ACTION ITEM ▸ Begin the copy at the line containing "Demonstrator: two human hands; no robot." and end it at the final line of the material below, reproducing each line exactly, without images.
☆ ☆ ☆ ☆ ☆ ☆ ☆
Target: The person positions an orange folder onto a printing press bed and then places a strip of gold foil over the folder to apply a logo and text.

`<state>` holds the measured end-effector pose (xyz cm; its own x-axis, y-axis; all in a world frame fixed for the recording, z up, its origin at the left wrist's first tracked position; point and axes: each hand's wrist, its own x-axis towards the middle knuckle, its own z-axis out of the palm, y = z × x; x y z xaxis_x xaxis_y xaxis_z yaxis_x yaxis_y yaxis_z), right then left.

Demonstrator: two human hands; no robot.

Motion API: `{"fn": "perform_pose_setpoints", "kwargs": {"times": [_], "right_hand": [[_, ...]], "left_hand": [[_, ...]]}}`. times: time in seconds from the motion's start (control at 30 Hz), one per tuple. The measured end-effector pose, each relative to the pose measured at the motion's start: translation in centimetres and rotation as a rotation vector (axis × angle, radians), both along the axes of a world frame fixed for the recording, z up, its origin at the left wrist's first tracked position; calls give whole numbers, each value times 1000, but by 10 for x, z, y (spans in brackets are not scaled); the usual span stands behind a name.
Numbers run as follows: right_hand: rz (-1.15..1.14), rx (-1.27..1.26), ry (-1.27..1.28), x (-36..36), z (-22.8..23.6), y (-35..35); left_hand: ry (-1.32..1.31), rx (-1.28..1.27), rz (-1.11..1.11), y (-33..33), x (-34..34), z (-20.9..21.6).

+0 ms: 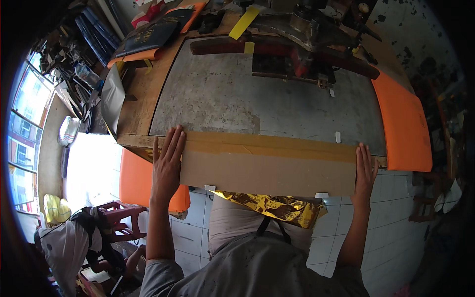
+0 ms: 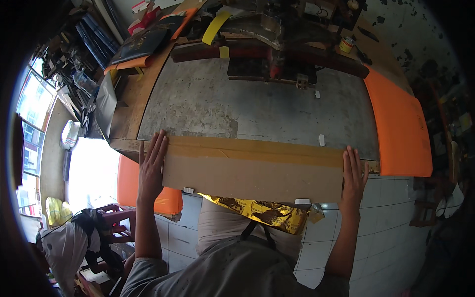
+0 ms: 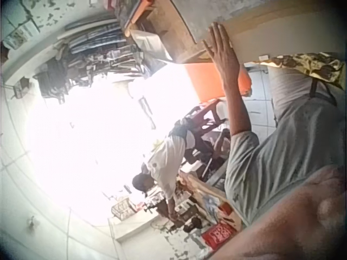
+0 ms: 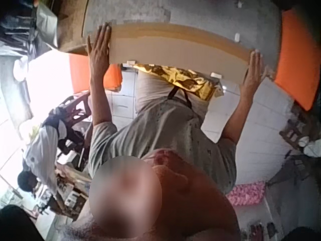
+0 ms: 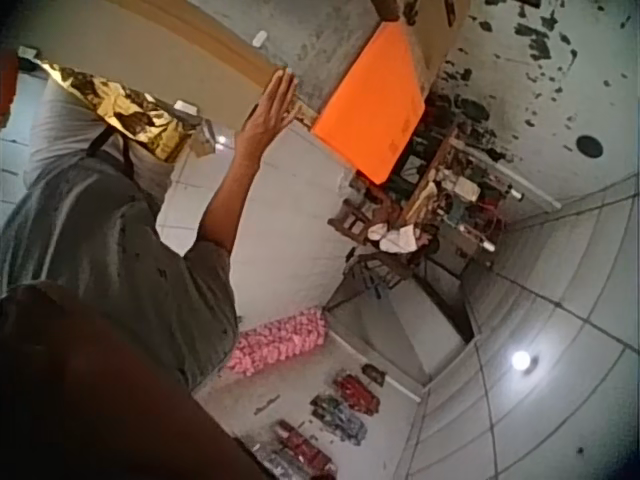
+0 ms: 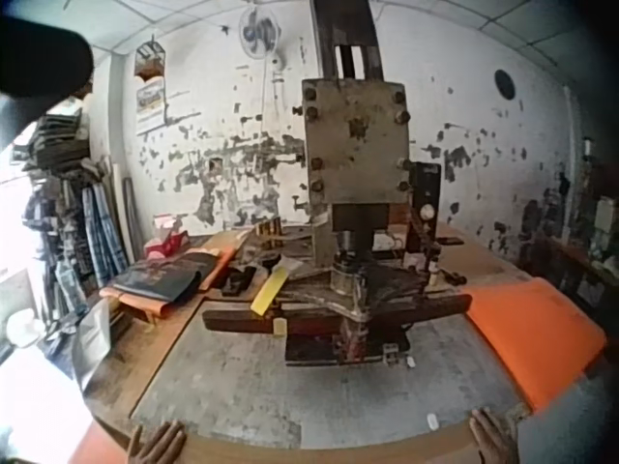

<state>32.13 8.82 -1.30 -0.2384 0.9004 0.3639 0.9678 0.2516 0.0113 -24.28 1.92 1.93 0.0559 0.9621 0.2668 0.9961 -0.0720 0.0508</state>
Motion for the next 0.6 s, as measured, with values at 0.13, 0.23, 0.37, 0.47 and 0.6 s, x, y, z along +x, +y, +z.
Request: {"fn": "perform_pose_setpoints", "kwargs": {"times": [0.13, 0.23, 0.37, 0.47, 0.6], "right_hand": [[82, -4, 23, -7, 3, 12], [88, 51, 67, -6, -12, 8], [129, 127, 122, 0, -24, -6], [142, 144, 197, -3, -26, -15], [124, 99, 233, -6, -24, -18]], "left_hand": [[-26, 33, -54, 13, -4, -3], [-36, 74, -45, 0, -4, -12], [-1, 302, 33, -41, -9, -68], [-218, 615, 320, -84, -1, -143], [-410, 336, 837, -114, -38, -232]]}}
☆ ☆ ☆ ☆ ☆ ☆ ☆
THE COMPLETED TASK ▸
Demonstrator: two human hands; no robot.

Motion API: `{"fn": "perform_pose_setpoints", "kwargs": {"times": [_], "right_hand": [[_, ...]], "left_hand": [[_, ...]]}}`. times: time in seconds from the motion's start (control at 30 Hz), one per tuple. The measured end-effector pose, each relative to the pose measured at the motion's start: translation in centimetres and rotation as a rotation vector (axis × angle, radians), both along the axes of a world frame fixed for the recording, z up, its origin at the left wrist's first tracked position; calls give whole numbers, each value times 1000, but by 10 for x, z, y (spans in brackets are not scaled); the usual span stands behind a name.
Numbers run as follows: right_hand: rz (-1.15..1.14), rx (-1.27..1.26), ry (-1.27..1.28), x (-36..36), z (-22.8..23.6), y (-35..35); left_hand: ry (-1.32..1.31), rx (-1.28..1.27), rz (-1.11..1.11), y (-33..33), x (-34..34), z (-20.9..21.6).

+0 ms: 
+0 ms: 
+0 ms: 
+0 ms: 
+0 ms: 
+0 ms: 

<state>32.13 8.82 -1.30 -0.2384 0.9004 0.3639 0.9678 0.2516 0.0113 -24.28 1.92 1.93 0.0559 0.9621 0.2668 0.9961 -0.0720 0.0508</state>
Motion for the next 0.6 s, as measured, with values at 0.13, 0.23, 0.37, 0.47 and 0.6 s, x, y, z along +x, +y, +z.
Request: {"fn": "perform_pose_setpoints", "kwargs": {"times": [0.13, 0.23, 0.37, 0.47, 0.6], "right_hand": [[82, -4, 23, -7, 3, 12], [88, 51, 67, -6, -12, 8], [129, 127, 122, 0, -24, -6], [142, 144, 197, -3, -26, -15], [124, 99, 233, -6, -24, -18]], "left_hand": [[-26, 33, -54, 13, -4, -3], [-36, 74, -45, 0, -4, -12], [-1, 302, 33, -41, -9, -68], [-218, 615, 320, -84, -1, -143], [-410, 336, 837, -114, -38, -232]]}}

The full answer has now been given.